La crisis política en Venezuela tiene al mundo en vilo. El régimen inaugurado por Hugo Chávez y heredado a Nicolás Maduro contó con la simpatía de las izquierdas globales por la apuesta económica que enarbolaba. Representó, en su momento, una opción para contrarrestar los excesos económicos del neoliberalismo latinoamericano. Y, en ese sentido, fue importante.

Sin embargo, los estragos políticos no tardaron en hacerse sentir: la democracia fue sustituida por el totalitarismo populista. La sociedad civil fue la primera en pagar por los devaneos económicos y por los caprichos políticos de Nicolás Maduro —un oligofrénico borracho de poder y adicto al dinero—, de Diosdado Cabello, de Vladimir Padrino López; todos ellos han sido ligados a las redes del narcotráfico internacional.

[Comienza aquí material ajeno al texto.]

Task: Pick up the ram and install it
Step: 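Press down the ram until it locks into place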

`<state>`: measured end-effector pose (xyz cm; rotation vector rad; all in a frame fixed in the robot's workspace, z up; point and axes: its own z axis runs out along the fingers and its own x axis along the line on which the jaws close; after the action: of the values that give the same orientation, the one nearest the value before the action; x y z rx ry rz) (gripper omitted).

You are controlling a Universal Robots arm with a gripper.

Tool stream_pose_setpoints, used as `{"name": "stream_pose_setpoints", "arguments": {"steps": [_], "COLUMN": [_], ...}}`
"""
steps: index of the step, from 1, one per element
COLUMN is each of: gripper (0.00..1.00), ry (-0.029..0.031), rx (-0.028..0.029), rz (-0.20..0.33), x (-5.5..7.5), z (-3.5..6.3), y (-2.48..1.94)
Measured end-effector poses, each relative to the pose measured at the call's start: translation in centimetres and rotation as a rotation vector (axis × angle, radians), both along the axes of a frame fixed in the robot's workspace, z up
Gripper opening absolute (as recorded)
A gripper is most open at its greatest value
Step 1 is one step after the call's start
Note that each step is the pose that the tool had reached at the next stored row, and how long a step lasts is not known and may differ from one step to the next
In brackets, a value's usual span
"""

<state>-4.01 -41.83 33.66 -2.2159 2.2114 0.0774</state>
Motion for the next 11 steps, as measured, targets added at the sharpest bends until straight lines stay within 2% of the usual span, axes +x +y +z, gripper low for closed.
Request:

Pero en el gobierno ni todo es política ni todo es economía. El peso de la opositores —Henrique Capriles, María Corina Machado, Leopoldo López— ha sido definitivo para señalar el desorden que hay en Venezuela y que ha sumido en la desesperación a millones de personas. Sus liderazgos fueron prudentes y responsables a pesar de la persecución y encarcelamiento injustificados. En una contradicción democrática más, ninguno de ellos estará en la boleta electoral.

Los tontos útiles que permiten simular la elección son Henri Falcón -18% de intención de voto- y Javier Bertucci, que tiene el 16% de los votos. TeleSur ha reportado que el presidente Maduro tiene el 51% de la intención de los votos. El 71% de los venezolanos sostiene que Maduro se reelegirá: a pesar de la oposición, de la violencia, de la desgracia humanitaria. El populismo se reinstalará en Venezuela, a pesar de todo.

El enfrentamiento por un modelo económico desencadenó una crisis política ocasionada por la corrupción y los vínculos delincuenciales de los gobernantes. La tensión fue causada por la ausencia de principios morales, de compromiso con la decencia, por la falta de respeto por la democracia. Y para eso, lamento escribirlo, no hay remedio: no hay farmacopea que cure dicha enfermedad.